ABOUT THIS TASK. Only those lines in the data below from the line containing "Find the **grey" through the line containing "MULTIPOLYGON (((276 160, 203", both included, should be restated word for word.

RECORDS PROVIDED.
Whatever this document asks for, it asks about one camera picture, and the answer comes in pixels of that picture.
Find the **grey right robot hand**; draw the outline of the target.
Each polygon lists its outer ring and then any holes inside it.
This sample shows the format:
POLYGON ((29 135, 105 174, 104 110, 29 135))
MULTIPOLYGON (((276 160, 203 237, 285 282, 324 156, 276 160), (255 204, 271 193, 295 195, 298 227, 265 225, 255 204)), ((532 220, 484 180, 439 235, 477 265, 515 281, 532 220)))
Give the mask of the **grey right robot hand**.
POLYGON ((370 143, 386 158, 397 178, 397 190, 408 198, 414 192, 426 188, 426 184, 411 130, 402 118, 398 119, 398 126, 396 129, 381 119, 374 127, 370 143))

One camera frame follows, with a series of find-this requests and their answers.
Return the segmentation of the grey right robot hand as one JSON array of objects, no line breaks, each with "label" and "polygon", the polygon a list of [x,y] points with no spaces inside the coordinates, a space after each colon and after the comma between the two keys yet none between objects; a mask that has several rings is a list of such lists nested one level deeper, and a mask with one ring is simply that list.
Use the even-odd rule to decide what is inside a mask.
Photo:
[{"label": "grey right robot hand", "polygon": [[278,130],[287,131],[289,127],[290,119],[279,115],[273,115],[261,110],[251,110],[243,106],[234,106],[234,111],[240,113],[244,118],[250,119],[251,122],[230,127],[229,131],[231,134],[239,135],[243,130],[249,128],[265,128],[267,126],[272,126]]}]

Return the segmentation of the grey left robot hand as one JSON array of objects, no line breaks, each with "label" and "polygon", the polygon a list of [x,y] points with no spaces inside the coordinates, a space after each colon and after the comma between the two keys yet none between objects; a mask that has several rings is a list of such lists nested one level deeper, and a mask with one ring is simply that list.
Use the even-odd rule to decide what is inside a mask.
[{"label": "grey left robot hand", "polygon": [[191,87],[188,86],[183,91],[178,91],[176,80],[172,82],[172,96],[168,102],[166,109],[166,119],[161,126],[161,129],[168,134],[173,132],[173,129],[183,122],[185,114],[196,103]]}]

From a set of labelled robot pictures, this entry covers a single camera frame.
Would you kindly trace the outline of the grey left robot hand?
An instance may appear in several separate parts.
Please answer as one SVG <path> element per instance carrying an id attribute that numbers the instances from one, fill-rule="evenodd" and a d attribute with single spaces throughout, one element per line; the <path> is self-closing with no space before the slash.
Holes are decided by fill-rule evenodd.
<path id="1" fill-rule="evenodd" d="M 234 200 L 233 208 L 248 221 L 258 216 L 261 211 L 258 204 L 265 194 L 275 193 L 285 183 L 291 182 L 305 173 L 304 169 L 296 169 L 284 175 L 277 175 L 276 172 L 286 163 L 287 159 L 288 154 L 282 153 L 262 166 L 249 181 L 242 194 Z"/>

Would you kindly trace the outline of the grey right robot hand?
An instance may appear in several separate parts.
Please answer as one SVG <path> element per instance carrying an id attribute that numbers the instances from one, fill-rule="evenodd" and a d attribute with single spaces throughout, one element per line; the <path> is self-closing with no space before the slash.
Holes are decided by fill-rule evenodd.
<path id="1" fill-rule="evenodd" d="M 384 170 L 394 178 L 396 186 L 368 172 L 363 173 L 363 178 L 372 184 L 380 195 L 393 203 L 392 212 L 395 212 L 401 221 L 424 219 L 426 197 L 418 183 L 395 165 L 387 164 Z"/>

SOLUTION TO THE EXERCISE.
Find the **grey right robot hand**; draw the outline of the target.
Each polygon lists its outer ring and then any holes inside it.
This sample shows the format:
POLYGON ((29 135, 105 174, 104 110, 29 135))
MULTIPOLYGON (((276 160, 203 237, 285 282, 324 156, 276 160), (255 204, 271 193, 295 195, 298 227, 265 225, 255 204)), ((532 220, 484 180, 439 235, 477 265, 515 281, 532 220)))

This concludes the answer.